WHAT THIS TASK INVOLVES: Print all of the data exactly, but drop the pictures.

SUPPLIED DATA:
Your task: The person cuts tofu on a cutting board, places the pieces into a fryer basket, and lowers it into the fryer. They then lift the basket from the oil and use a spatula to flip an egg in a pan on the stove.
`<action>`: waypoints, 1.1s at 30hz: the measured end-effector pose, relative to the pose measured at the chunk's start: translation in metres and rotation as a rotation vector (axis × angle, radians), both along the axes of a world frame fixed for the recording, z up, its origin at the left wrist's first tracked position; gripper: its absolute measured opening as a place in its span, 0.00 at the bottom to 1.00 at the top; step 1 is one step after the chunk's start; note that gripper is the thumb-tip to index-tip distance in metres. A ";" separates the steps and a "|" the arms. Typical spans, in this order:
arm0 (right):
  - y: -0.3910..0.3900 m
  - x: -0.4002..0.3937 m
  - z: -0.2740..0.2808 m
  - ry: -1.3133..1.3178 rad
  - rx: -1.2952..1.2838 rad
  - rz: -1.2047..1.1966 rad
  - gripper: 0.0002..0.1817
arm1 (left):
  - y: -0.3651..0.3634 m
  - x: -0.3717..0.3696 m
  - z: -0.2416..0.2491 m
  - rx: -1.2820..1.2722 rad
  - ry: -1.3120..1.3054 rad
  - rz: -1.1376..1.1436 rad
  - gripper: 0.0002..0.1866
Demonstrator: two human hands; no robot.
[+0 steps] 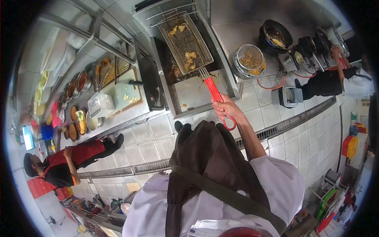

ANSWER FOR THE TASK:
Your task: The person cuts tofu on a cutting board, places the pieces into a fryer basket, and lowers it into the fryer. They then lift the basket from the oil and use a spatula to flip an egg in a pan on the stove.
`<action>`: waypoints, 1.1s at 30hz: the measured end-effector pose, relative to the pose measured at the chunk's start: translation in metres and rotation as a rotation vector (axis × angle, radians), both along the axes of a world frame fixed for the recording, z up, its origin at the left wrist's first tracked position; gripper: its absolute measured opening as a place in its span, 0.00 at the bottom to 1.00 at the top; step 1 is one step after the chunk's start; note that gripper is the thumb-tip to index-tip distance in metres. A ";" separates the steps and a "|" the arms. Typical spans, in this order:
arm0 (right):
  - y: -0.3910..0.3900 m
  - x: -0.4002..0.3937 m
  - z: -0.2740..0.2808 m
  - ry: -1.3133..1.3178 rad
  - rx: -1.2952..1.2838 rad
  - rz: -1.2047..1.1966 rad
  - gripper: 0.0002..0.1817
arm1 (left):
  - y: -0.3651..0.3634 m
  - x: -0.3717..0.3696 m
  - z: -0.2416..0.2491 m
  - rx: -1.2820..1.2722 rad
  - ry: -1.3120..1.3054 rad
  - rz: -1.1376..1.1436 rad
  - gripper: 0.0002..0.1866
Demonstrator: two human hands; no robot.
[+0 steps] 

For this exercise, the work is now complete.